**TASK GOAL**
When a line contains the string "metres", it counts once; give the total of such lines in the entries below and nothing else.

(Stored dataset items)
━━━━━━

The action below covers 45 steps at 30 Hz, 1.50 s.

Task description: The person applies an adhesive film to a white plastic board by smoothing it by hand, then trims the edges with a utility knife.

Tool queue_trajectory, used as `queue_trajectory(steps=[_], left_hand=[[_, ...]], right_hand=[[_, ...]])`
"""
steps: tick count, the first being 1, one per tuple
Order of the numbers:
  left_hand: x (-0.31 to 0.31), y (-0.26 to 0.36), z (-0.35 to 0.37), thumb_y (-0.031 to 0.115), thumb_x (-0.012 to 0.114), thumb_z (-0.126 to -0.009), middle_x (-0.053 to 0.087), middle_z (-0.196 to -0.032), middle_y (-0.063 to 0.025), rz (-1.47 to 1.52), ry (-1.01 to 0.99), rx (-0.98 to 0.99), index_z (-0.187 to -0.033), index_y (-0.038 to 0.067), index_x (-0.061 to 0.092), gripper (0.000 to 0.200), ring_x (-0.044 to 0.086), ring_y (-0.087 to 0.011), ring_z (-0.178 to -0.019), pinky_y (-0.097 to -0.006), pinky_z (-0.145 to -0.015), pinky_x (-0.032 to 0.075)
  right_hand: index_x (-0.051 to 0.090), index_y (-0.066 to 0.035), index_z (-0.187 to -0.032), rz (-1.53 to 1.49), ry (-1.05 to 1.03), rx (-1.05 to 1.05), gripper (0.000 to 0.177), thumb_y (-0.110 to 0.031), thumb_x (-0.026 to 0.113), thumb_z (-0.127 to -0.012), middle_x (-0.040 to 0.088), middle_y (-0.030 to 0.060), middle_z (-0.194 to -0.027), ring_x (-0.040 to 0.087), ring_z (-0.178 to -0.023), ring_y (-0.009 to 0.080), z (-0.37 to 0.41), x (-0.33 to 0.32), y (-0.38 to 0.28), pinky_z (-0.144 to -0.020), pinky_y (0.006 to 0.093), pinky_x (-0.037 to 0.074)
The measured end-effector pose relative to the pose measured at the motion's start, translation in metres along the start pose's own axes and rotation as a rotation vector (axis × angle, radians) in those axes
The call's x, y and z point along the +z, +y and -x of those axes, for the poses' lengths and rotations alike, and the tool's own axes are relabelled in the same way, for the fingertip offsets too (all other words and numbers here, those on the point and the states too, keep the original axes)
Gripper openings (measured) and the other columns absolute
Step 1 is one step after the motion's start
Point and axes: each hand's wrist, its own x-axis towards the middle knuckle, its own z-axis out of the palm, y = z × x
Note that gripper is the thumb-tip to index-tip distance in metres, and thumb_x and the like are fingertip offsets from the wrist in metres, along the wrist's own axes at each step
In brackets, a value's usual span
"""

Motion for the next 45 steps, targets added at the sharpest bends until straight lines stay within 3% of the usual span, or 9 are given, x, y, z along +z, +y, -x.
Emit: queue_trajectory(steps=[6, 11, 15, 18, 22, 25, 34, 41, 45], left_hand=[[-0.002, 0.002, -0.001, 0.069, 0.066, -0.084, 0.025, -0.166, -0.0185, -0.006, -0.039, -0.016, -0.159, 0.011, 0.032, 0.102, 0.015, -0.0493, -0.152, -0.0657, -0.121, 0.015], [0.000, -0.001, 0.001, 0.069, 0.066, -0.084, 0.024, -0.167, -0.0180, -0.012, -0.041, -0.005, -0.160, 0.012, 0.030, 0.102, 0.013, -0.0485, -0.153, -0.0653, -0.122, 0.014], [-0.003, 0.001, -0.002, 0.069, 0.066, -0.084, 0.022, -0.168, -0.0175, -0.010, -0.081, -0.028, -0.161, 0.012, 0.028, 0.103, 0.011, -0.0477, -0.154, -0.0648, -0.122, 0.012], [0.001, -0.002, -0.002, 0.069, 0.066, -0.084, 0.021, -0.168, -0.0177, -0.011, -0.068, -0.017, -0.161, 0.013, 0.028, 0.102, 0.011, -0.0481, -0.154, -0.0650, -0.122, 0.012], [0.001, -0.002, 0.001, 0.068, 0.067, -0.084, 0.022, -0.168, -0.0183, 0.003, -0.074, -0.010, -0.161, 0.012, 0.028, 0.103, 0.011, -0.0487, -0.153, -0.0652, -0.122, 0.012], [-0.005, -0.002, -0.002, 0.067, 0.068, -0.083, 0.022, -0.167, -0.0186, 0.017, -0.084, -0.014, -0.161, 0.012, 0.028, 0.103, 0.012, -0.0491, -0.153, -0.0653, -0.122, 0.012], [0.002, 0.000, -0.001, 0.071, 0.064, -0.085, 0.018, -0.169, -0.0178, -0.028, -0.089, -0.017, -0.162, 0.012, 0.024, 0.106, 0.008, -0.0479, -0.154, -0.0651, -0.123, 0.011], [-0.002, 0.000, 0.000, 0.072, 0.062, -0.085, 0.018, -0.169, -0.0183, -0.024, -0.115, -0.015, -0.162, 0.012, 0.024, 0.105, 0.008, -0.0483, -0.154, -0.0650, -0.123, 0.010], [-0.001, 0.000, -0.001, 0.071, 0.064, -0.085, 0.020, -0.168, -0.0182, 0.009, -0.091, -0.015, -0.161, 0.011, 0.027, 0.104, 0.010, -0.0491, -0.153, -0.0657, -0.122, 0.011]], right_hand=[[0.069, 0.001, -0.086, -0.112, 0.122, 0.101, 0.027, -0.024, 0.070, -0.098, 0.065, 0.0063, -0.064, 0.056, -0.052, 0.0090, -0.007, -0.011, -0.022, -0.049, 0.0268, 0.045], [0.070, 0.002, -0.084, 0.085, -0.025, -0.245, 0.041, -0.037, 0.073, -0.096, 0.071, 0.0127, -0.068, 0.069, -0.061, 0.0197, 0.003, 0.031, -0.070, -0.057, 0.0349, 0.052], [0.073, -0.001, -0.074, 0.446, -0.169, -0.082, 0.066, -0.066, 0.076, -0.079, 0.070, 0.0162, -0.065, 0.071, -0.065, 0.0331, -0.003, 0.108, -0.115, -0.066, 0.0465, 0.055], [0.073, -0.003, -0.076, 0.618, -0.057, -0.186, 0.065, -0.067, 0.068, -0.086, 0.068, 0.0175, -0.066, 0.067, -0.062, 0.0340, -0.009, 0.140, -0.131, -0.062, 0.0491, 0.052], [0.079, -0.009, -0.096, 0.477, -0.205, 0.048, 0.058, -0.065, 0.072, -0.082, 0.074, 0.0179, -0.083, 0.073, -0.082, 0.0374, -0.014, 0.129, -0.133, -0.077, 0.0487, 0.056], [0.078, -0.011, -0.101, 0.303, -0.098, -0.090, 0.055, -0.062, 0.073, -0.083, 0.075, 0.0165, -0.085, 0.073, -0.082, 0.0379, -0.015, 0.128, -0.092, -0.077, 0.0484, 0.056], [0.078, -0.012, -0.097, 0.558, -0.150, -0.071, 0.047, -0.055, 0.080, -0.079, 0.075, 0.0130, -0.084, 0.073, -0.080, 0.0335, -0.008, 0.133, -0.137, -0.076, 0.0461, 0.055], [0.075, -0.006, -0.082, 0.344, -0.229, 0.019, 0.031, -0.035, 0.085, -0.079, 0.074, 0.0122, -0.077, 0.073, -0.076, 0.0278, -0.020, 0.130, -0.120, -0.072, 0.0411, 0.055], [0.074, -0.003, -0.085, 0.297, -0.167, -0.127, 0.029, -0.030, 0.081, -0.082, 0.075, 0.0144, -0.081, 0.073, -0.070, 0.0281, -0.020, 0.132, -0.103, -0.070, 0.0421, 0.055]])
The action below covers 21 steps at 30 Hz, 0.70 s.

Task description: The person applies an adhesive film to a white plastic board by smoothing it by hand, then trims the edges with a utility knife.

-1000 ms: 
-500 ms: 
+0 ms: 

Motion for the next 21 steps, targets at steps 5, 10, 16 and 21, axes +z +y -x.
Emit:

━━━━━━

**ANSWER TO THE EXERCISE**
2